=== TRY IT ===
Your answer is every line of the material below in which the string "left" occurs.

=== RECORDS PROVIDED ===
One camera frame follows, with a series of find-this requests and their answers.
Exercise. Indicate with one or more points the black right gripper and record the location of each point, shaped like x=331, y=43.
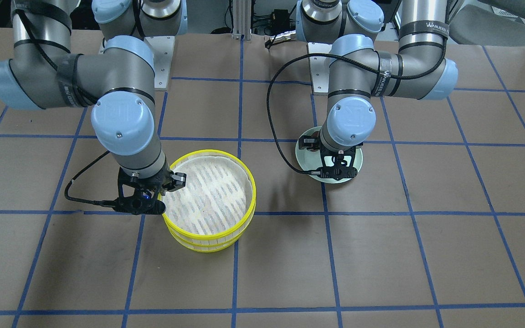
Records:
x=156, y=183

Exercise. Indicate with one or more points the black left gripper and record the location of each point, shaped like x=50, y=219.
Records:
x=308, y=143

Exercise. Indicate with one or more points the yellow top steamer layer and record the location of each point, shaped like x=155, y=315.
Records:
x=213, y=152

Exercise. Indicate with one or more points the yellow steamer layer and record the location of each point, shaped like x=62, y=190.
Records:
x=209, y=243
x=213, y=152

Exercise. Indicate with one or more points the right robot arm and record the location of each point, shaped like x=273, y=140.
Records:
x=118, y=84

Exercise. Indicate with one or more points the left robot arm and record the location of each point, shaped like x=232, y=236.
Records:
x=357, y=71

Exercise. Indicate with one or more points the white steamer cloth liner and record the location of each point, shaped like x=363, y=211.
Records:
x=216, y=196

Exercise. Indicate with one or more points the yellow bottom steamer layer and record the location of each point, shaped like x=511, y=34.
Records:
x=209, y=243

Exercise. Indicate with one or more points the black power adapter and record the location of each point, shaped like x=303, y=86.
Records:
x=279, y=21

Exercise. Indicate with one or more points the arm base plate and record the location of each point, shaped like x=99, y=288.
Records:
x=163, y=49
x=319, y=69

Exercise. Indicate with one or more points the aluminium frame post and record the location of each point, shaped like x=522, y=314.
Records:
x=241, y=20

=== RESULT FOR THIS EXERCISE ===
Exercise. Indicate with one or more points the black left gripper and record the location of each point, shaped like x=50, y=219.
Exercise. Indicate with one or more points the left robot arm and record the location of each point, shaped like x=232, y=236.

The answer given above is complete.